Uric acid nephrosis refers to because uric acid produces overmuch or excrete reduce, cause uric acid to cause kidney damage. There are two types of kidney damage: urinary calculi and uric acid parenchymal damage.
There are three kinds of clinical manifestation:
Chronic hyperuricemia: more common in middle-aged men. More often accompanied by gouty arthritis or gout stone; kidney damage early manifestation of mild proteinuria, a small amount of red blood cells and urine concentration function decline; late stage of hypertension, renal dysfunction, a small number lead to uremia. The kidney is alive and thrifty, showing the presence of radiation like needle shaped uric acid crystals and chronic inflammatory changes in the renal interstitium.

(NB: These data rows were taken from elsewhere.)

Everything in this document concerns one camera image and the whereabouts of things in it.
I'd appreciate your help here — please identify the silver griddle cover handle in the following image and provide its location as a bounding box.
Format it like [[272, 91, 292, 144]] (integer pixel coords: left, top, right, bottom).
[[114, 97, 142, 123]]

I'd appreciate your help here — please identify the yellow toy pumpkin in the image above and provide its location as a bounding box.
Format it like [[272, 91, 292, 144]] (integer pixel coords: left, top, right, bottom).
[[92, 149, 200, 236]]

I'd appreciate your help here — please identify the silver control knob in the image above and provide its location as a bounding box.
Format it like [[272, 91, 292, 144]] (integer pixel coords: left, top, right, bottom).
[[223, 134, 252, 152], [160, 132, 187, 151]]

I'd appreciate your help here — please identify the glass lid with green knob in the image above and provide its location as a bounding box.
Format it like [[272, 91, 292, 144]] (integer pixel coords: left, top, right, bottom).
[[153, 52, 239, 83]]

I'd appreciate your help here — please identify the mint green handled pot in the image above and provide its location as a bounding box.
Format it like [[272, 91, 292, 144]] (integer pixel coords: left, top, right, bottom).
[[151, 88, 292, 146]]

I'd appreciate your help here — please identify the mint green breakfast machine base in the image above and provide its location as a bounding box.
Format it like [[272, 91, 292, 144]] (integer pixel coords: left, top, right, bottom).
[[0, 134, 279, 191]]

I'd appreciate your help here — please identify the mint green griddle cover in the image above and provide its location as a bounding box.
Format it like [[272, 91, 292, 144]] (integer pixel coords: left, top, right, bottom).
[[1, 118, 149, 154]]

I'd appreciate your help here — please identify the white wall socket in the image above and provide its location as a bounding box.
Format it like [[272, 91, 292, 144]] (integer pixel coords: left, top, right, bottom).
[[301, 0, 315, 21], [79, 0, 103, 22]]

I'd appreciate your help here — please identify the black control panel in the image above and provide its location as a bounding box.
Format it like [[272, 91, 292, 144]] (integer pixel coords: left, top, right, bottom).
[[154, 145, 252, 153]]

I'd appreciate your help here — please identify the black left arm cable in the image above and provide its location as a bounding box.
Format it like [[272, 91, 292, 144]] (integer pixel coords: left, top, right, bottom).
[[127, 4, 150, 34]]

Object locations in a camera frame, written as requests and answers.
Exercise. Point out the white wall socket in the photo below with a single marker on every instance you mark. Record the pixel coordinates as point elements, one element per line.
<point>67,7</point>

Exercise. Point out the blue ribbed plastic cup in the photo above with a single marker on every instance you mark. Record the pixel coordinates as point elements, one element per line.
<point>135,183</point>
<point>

Acute uric acid nephropathy: the onset of acute, more common in myeloproliferative diseases and malignant tumors, radiotherapy, chemotherapy. The clinical manifestations include oliguria or oliguria, and rapid deterioration of renal function (acute renal failure). Large amounts of uric acid crystals and red blood cells are visible in urine. If not treated in time, the condition continues to worsen and the patient eventually dies of renal failure.
Uric acid stones: more asymptomatic, can occur hematuria, accompanied by or without renal colic, stone for light transmission, abdominal plain film more than can not be displayed, often through intravenous pyelography to be found. Urolithic composition for uric acid or its salts.